Le 17 juillet 2019, la cour de cassation a rendu un avis dans lequel elle a validé le barème Macron (voir notre actualité : « Le barème Macron est validé par la cour de cassation »).

Cet avis n’a cependant pas empêché la résistance de certains conseils de prud’hommes (voir notre actualité : « L’avis de la cour de cassation validant le barème Macron n’empêche pas la résistance des conseils de prud’hommes » ).

Ces derniers, comme le soutiennent les adversaires du barème, considèrent que l’avis de la cour de cassation ne lie pas les juridictions du fond (conseils de prud’hommes et cours d’appel).

Par un arrêt du 25 septembre 2019 (n°19/00003), la cour d’appel de Reims a été la première cour d’appel à se prononcer sur la validité du barème Macron.

Sa décision n’a pas manqué de surprendre puisqu’il s’agit d’une décision de validation partielle.

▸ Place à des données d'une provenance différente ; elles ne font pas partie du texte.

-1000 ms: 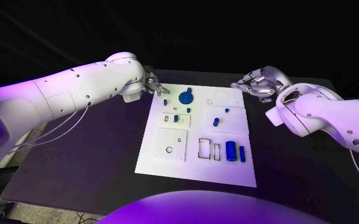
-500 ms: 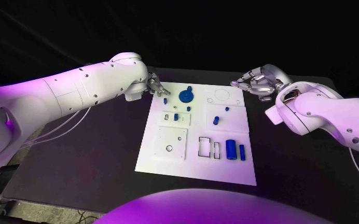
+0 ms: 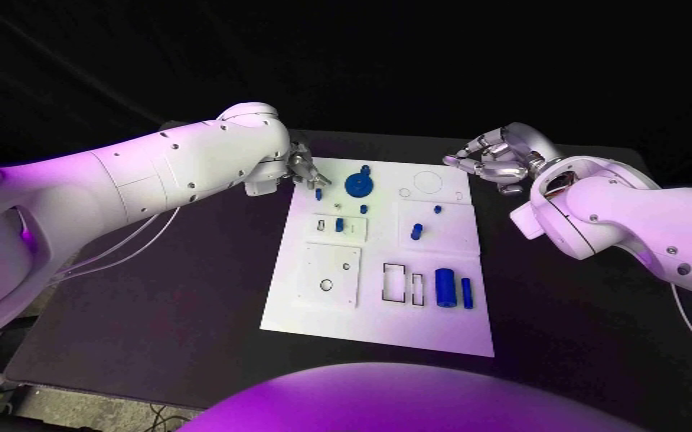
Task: Assemble the parts on the task board
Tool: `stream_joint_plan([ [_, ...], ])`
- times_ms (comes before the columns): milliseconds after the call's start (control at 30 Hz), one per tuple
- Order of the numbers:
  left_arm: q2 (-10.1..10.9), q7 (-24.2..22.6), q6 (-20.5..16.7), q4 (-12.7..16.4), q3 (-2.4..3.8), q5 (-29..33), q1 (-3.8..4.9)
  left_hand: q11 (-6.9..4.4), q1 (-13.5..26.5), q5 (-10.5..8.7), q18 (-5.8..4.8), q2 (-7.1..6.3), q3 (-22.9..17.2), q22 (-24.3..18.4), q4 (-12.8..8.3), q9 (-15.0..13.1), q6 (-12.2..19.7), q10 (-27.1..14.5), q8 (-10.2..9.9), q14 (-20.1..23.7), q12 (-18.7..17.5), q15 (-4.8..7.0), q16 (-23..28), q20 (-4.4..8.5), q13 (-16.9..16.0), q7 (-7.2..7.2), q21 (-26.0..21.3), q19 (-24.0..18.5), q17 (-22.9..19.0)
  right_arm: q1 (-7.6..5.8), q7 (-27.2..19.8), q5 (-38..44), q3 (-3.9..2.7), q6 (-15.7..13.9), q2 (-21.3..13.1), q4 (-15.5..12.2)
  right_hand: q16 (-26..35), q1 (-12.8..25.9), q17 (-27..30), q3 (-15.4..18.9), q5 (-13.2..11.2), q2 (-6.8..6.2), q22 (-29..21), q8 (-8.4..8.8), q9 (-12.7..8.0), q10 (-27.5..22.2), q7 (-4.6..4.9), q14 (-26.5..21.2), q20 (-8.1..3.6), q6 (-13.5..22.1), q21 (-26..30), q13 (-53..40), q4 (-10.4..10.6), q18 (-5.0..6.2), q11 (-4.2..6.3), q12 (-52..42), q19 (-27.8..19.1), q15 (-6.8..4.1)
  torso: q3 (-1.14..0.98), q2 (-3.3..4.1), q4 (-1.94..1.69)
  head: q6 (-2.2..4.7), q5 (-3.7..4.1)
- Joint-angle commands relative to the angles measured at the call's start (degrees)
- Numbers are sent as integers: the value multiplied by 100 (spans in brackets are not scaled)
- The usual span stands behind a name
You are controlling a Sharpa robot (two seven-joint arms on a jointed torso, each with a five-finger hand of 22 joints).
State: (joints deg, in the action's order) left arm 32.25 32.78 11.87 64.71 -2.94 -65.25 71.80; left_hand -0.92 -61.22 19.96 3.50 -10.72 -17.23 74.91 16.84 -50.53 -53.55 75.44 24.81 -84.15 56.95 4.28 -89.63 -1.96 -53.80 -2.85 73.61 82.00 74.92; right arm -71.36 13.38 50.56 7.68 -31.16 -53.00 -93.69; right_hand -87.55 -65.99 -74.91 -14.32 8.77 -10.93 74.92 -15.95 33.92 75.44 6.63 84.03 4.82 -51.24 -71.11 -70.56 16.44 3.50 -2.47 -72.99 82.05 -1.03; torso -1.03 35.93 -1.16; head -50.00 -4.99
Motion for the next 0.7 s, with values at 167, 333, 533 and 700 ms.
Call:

En effet, selon la cour d’appel de Reims :

- le barème Macron est conforme aux textes internationaux et est donc applicable ;

- cependant, le juge peut refuser de l’appliquer, mais seulement à la double condition que le salarié le demande et qu’il soit en mesure de justifier, in concreto, un préjudice particulier qui ne pourrait pas être justement réparé par la seule application du barème.

Cette décision n’apporte donc pas la sécurité juridique attendue du barème puisque, en donnant au juge le pouvoir d’écarter ou d’appliquer le barème, elle le rend, d’une certaine façon, facultatif.

La cour d’appel de Paris doit prochainement rendre un arrêt dans lequel elle pourrait se prononcer à son tour sur la validité du barème (le 30 octobre 2019).

En tout état de cause, le débat de la validité du barème Macron ne prendra pas fin tant que la cour de cassation n’aura pas rendu de décision dans le cadre classique d’un pourvoi en cassation faisant suite à un arrêt de la cour d’appel.